- [Exercise prompt]: From the listing below, pick out each line with the word "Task".

- [Exercise material]:
Content starts

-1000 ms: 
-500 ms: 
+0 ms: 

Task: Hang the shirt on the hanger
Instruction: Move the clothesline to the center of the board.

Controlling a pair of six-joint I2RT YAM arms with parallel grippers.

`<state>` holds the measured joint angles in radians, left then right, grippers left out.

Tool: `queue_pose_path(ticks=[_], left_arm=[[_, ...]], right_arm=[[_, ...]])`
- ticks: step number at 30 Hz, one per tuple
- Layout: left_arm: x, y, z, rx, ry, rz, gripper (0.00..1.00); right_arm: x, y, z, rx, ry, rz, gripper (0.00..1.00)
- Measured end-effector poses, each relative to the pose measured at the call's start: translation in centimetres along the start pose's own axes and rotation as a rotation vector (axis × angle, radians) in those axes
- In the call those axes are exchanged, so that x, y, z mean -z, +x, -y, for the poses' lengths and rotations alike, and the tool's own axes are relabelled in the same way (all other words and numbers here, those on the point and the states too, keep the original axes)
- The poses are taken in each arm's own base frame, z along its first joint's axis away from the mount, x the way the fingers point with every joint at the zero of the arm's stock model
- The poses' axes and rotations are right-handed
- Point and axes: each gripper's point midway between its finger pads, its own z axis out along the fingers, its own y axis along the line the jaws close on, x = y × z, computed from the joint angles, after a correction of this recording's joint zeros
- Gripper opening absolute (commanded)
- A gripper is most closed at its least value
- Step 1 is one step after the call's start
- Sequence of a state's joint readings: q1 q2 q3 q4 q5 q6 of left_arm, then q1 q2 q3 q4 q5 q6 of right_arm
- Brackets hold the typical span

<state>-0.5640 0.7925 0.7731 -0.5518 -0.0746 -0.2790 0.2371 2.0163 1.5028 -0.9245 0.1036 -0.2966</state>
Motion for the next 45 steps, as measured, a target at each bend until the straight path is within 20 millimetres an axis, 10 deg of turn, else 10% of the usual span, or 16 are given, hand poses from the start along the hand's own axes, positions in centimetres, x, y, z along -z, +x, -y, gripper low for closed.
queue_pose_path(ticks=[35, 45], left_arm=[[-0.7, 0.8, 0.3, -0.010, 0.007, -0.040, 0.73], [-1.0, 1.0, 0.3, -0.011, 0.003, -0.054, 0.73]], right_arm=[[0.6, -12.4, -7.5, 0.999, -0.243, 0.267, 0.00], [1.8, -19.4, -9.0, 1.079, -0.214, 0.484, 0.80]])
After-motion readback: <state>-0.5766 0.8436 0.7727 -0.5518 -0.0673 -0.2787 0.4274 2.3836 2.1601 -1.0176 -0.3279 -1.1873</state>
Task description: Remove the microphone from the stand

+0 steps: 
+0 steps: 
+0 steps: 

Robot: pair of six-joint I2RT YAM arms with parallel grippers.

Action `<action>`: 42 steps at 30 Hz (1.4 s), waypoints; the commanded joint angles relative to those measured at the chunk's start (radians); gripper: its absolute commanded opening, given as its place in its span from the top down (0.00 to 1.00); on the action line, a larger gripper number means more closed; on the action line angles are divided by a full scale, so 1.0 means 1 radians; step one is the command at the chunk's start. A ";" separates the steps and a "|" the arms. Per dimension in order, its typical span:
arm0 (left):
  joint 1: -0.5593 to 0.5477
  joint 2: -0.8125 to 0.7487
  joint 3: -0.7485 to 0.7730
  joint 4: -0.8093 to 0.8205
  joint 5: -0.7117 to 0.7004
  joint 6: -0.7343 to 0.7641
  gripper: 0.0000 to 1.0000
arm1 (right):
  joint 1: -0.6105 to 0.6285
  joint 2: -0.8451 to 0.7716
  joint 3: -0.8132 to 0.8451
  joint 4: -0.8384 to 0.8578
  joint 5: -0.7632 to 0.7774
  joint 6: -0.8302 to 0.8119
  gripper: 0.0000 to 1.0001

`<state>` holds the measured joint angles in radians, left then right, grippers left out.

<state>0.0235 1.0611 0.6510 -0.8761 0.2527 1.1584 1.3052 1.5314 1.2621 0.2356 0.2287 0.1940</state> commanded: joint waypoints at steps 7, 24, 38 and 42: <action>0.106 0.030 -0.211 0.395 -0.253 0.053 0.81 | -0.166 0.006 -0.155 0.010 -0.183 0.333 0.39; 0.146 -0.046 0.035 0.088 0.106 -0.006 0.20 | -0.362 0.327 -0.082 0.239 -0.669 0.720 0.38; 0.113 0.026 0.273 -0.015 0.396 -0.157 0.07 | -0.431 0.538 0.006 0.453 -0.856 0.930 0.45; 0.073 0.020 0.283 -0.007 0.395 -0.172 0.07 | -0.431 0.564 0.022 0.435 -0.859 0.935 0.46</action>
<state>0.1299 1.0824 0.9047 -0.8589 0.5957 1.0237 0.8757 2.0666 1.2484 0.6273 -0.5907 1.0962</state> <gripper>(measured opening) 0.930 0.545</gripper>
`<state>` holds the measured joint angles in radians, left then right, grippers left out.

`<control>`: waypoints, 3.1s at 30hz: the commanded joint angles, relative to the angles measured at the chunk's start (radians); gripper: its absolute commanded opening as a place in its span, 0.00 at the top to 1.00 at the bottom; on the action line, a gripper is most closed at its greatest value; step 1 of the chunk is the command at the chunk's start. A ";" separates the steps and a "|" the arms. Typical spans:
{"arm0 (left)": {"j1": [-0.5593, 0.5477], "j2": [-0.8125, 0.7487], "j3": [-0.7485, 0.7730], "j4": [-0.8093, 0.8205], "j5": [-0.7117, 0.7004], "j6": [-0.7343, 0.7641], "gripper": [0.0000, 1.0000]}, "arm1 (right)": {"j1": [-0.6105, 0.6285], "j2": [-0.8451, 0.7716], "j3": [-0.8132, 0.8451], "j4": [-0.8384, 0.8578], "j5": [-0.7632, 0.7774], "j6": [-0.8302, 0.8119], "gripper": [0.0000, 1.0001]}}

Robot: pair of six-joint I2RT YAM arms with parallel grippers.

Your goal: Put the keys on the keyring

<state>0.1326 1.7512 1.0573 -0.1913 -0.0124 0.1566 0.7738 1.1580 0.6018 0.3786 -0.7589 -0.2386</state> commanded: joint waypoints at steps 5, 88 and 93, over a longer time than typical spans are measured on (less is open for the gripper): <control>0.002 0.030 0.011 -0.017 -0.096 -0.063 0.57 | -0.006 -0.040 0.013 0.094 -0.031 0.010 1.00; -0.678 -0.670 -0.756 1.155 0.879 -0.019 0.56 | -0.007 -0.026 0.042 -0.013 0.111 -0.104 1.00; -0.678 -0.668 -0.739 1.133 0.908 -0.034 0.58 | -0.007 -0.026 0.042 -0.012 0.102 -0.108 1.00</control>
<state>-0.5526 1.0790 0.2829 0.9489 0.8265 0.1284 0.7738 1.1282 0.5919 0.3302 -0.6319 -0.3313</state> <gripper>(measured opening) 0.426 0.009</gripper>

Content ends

- [Answer to the problem]:
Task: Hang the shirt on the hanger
Task description: Remove the microphone from the stand

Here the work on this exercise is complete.